**Work order**. Your answer should consist of every line in the records that holds "bracelet".

══ Entries provided ══

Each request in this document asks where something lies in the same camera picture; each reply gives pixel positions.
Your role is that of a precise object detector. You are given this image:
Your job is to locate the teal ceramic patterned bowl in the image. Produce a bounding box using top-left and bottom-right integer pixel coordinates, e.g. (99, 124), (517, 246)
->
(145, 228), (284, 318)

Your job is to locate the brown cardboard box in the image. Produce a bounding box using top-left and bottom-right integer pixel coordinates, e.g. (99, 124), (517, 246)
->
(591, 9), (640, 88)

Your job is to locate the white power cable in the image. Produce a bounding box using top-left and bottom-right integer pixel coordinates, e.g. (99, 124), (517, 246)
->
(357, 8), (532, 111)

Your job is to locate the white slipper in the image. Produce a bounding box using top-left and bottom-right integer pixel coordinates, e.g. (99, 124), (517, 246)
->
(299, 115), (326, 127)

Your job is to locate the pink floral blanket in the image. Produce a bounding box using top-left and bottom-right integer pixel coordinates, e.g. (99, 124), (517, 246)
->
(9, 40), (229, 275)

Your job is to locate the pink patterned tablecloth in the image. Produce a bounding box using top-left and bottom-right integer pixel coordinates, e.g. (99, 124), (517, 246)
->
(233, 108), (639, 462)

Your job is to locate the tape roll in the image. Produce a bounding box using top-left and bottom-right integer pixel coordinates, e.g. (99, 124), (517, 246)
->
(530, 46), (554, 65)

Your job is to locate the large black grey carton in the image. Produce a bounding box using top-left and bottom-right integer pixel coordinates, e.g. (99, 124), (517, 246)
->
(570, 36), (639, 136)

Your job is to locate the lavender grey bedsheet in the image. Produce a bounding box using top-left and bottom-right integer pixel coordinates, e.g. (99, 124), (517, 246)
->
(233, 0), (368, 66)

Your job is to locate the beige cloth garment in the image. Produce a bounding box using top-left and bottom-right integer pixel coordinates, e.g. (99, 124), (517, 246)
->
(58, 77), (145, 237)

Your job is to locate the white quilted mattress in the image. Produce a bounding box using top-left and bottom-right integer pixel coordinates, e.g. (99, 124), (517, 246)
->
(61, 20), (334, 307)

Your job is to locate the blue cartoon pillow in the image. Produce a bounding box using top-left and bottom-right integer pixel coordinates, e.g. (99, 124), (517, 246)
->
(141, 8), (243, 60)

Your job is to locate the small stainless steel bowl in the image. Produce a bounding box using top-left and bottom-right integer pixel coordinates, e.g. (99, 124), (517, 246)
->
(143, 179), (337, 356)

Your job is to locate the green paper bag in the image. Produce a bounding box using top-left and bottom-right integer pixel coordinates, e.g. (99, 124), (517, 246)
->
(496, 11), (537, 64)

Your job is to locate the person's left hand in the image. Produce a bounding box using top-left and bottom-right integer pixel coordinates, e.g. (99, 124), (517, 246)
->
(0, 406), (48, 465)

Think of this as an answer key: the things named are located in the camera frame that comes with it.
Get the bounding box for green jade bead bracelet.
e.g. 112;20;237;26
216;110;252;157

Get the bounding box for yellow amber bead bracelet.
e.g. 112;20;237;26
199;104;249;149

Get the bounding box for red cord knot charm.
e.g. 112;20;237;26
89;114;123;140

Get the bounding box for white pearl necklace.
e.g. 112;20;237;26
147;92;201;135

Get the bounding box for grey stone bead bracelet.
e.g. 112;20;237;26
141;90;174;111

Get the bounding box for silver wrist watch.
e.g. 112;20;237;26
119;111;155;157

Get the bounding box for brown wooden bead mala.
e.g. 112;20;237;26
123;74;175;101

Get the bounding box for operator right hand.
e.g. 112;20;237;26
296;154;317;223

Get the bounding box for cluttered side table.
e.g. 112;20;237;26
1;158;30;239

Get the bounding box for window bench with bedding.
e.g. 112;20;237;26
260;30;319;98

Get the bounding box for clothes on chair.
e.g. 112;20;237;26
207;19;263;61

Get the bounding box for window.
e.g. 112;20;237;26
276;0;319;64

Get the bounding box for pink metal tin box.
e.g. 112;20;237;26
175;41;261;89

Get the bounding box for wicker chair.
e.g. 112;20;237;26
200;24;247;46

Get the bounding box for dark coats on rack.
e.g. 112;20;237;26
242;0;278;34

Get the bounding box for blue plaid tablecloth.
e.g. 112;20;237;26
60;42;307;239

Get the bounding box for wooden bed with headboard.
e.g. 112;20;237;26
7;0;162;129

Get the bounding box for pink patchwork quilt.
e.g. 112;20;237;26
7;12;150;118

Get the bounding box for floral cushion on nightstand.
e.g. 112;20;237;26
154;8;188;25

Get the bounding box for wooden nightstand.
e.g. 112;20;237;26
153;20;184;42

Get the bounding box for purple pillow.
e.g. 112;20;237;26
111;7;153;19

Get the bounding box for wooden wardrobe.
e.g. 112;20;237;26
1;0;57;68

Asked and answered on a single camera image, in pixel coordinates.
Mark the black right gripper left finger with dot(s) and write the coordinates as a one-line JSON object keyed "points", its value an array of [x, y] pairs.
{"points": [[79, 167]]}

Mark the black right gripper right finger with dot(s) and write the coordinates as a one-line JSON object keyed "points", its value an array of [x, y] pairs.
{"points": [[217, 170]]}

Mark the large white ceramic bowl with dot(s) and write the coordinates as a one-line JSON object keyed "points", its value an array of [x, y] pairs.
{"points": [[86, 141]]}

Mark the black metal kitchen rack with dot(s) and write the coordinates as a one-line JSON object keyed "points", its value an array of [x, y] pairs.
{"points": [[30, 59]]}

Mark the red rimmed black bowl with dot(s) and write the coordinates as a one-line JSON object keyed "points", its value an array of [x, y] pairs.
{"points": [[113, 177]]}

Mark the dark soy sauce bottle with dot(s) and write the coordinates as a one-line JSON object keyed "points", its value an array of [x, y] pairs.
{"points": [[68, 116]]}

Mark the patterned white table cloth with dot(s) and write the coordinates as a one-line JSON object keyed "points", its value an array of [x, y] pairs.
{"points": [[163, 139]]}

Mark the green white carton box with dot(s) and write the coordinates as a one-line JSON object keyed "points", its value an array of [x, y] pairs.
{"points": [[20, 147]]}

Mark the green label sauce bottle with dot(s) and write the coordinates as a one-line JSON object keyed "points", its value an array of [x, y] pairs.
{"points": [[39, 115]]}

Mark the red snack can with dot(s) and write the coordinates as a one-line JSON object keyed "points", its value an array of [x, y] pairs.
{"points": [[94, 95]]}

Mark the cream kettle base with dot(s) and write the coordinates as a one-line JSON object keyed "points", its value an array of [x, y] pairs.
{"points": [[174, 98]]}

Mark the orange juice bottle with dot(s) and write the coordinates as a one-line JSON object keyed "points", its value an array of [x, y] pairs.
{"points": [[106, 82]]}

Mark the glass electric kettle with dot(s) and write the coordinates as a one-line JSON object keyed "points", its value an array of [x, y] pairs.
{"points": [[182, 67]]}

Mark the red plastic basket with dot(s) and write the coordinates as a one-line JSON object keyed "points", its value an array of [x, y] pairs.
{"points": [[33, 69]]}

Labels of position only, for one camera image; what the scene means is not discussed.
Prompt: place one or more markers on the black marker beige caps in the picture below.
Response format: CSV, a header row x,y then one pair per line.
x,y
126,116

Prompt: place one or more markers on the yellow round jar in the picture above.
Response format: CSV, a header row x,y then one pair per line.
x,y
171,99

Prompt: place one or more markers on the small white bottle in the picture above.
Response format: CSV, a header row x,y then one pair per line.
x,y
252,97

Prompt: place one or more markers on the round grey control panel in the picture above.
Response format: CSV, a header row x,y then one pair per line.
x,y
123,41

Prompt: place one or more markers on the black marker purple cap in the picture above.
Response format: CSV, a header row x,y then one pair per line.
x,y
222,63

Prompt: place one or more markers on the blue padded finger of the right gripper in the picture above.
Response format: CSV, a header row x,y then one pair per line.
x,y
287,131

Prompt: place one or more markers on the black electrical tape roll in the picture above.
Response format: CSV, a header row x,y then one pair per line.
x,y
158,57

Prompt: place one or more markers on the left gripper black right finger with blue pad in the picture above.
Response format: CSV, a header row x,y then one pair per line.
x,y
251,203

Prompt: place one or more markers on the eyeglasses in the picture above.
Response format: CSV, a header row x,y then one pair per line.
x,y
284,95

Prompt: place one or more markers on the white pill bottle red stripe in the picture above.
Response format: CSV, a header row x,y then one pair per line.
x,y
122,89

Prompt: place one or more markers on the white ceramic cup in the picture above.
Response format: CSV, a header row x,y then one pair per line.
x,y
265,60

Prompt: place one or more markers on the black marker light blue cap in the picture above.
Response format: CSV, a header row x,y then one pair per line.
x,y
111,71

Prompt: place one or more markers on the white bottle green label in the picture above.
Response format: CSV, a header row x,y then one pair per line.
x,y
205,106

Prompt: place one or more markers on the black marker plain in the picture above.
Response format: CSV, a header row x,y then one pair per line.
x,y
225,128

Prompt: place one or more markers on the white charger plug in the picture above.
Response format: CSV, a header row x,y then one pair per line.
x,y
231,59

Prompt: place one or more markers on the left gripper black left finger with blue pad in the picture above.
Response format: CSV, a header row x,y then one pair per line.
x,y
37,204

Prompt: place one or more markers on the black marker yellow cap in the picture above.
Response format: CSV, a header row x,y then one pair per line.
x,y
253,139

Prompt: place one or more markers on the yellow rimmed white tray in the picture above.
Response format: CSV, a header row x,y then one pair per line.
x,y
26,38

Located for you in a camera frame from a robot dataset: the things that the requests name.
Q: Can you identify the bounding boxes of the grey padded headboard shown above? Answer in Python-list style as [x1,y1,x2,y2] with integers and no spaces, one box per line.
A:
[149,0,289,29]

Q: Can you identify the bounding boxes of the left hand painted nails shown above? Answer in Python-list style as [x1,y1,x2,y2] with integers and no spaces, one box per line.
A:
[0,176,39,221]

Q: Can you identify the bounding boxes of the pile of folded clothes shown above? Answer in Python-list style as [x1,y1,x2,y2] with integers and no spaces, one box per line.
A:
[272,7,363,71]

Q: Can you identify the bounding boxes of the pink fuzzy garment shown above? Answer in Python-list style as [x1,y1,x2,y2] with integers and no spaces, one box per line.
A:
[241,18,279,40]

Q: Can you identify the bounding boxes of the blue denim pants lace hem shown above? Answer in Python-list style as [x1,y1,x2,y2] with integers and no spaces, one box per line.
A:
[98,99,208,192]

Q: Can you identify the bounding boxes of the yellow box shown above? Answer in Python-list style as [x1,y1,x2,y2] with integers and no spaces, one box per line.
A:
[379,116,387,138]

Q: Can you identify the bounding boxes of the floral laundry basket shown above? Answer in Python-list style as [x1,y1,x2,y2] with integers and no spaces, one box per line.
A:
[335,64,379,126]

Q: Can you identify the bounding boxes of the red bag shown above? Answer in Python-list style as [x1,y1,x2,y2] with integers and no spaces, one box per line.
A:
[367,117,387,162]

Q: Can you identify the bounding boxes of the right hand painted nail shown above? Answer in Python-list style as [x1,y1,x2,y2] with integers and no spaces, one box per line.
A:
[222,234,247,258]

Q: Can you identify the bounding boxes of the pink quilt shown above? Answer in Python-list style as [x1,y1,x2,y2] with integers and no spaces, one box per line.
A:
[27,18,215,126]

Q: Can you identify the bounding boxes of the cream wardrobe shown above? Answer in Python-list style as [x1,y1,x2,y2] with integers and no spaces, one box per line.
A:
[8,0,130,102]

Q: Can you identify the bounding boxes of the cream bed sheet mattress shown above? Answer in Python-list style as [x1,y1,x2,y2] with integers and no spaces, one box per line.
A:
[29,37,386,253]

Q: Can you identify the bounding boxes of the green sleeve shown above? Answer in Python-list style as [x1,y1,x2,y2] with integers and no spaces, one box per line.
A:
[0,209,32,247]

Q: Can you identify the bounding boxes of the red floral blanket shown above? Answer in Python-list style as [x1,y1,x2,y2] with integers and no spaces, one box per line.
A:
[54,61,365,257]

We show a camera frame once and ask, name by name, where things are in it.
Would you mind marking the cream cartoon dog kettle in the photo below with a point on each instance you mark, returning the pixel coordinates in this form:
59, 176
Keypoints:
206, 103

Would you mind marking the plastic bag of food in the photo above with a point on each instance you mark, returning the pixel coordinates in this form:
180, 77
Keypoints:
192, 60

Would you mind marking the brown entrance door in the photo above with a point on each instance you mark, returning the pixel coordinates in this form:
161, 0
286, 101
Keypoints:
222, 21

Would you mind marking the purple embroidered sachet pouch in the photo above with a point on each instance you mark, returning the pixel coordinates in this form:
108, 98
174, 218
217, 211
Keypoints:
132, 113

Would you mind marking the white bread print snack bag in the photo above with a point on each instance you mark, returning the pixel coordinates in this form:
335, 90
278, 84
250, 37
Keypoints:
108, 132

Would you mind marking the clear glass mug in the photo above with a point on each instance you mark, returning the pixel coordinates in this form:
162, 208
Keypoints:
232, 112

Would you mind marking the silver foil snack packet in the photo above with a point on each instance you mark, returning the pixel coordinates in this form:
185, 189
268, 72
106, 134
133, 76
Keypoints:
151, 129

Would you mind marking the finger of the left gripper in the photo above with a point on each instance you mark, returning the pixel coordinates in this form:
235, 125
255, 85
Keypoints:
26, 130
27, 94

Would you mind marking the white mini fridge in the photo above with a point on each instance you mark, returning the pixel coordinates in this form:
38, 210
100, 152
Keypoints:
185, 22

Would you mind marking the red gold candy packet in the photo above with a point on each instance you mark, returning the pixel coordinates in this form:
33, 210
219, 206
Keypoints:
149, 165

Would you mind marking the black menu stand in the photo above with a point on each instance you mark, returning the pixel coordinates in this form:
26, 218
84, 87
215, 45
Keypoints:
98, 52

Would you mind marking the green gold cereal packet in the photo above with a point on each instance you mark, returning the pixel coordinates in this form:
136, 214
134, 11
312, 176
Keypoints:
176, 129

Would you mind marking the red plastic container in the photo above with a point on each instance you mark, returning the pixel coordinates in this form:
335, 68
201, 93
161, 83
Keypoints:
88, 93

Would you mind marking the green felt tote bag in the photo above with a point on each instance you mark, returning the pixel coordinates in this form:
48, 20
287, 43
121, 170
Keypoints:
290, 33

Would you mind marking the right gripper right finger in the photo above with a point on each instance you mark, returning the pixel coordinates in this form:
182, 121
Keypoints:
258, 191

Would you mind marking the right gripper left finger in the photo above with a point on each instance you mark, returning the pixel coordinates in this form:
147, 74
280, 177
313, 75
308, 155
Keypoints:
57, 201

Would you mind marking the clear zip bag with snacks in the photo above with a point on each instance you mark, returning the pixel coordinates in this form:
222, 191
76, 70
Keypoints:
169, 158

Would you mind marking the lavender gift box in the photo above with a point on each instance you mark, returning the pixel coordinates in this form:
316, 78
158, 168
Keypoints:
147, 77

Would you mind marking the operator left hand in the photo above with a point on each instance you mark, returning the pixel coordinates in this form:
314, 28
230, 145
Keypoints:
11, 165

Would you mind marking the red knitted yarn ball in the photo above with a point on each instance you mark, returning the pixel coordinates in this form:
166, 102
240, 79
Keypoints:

═══

**Response to this task**.
Get the bounding box for green jade bead bracelet.
Get the bounding box for yellow amber bead bracelet.
Get the bounding box for grey stone bead bracelet.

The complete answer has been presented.